++++ AVAILABLE RECORDS ++++
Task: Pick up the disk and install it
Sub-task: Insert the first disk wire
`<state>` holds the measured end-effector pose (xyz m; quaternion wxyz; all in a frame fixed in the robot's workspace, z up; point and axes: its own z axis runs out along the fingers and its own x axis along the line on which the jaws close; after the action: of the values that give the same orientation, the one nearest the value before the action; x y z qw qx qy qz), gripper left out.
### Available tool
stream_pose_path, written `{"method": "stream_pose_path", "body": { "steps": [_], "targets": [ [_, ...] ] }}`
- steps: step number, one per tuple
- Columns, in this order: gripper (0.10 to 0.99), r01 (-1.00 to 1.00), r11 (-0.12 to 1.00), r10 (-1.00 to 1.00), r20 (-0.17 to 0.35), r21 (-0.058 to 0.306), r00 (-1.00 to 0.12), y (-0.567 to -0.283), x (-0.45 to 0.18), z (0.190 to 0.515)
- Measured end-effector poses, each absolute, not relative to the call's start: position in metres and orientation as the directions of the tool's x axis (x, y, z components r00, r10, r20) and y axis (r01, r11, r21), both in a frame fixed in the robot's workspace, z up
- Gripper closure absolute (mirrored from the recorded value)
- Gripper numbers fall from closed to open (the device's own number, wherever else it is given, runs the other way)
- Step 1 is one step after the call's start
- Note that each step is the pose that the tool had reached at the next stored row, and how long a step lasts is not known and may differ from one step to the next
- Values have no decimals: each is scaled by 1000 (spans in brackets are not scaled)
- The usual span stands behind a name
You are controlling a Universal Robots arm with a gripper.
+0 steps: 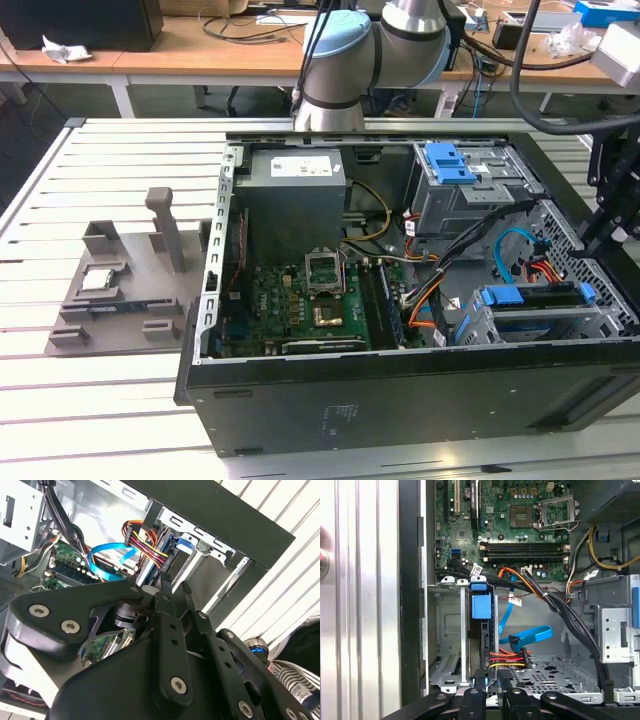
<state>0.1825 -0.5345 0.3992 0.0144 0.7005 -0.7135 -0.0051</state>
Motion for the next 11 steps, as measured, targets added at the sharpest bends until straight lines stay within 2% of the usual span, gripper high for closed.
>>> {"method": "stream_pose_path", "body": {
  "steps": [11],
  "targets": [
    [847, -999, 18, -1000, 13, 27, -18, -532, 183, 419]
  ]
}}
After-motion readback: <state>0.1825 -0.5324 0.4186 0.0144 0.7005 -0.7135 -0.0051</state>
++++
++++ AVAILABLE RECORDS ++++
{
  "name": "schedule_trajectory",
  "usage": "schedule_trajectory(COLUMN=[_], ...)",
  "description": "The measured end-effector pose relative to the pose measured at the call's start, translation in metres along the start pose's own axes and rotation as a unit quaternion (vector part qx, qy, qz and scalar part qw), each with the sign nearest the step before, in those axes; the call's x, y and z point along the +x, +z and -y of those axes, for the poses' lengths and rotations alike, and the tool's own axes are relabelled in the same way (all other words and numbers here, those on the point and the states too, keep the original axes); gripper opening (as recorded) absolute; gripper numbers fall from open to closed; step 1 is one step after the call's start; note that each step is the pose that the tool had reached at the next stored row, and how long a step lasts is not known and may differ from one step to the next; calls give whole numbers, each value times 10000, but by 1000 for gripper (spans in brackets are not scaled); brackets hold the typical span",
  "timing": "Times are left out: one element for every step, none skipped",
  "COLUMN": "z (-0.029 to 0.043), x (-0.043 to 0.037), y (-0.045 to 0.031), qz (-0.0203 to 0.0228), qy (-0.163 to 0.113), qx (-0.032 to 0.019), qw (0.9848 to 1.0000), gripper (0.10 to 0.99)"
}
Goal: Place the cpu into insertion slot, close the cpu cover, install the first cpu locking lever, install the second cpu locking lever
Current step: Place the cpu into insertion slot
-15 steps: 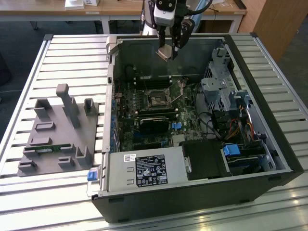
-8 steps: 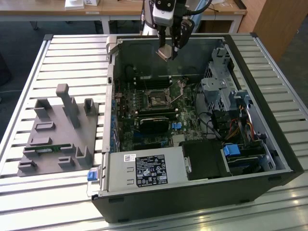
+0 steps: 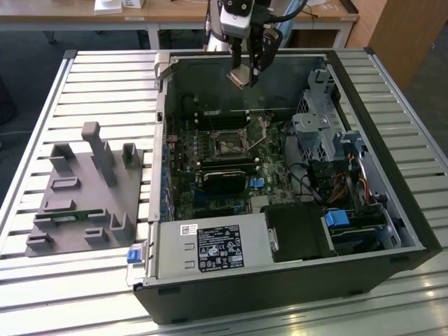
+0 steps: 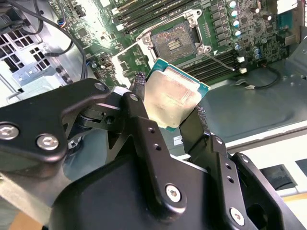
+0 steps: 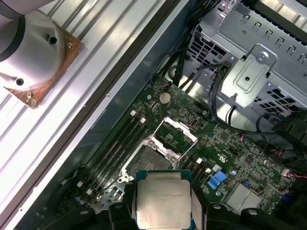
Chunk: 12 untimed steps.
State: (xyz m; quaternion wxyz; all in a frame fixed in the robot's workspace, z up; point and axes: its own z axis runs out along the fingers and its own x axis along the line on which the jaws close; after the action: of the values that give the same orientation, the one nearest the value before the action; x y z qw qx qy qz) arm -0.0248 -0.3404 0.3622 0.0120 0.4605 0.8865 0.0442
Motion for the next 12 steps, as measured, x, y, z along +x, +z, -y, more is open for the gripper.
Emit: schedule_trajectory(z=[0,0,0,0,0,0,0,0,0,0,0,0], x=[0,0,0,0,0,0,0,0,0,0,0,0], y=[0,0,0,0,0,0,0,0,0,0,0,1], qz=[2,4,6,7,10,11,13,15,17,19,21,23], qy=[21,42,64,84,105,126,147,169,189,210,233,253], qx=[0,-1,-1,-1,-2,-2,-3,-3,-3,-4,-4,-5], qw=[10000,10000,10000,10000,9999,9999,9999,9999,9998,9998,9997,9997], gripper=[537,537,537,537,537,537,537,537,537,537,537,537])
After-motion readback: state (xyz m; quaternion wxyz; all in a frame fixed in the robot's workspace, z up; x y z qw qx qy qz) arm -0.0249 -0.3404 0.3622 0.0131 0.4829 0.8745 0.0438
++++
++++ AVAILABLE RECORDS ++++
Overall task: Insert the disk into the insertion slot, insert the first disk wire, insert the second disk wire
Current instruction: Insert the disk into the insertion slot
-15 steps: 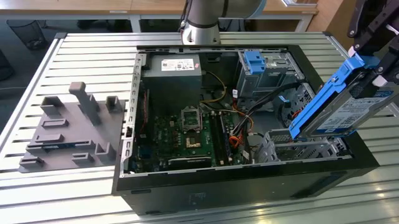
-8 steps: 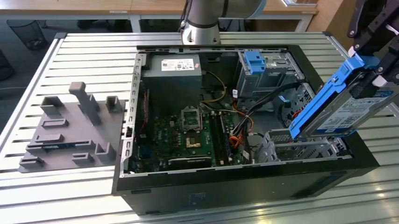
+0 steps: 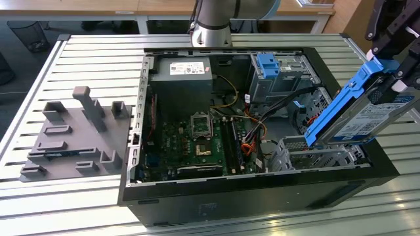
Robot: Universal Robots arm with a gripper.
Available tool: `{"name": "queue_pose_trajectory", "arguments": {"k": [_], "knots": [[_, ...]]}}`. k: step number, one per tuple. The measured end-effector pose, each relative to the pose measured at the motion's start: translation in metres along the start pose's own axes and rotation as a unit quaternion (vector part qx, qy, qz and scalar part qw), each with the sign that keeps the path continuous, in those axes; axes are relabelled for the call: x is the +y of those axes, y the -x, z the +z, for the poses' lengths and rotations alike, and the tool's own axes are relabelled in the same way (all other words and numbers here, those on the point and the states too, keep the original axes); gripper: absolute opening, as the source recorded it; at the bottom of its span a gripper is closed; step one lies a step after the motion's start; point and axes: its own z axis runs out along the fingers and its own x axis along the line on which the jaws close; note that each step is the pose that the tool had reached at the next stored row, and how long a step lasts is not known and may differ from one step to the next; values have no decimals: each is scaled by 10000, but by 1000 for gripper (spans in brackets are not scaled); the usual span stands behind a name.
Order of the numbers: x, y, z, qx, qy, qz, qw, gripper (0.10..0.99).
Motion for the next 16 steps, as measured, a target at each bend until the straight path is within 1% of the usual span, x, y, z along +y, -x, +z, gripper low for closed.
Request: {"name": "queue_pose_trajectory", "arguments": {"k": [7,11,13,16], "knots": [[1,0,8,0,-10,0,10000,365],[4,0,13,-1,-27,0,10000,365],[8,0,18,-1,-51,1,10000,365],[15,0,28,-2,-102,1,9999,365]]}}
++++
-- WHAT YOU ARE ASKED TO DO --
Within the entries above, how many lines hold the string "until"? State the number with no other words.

-- SOLUTION FOR THIS EXERCISE --
2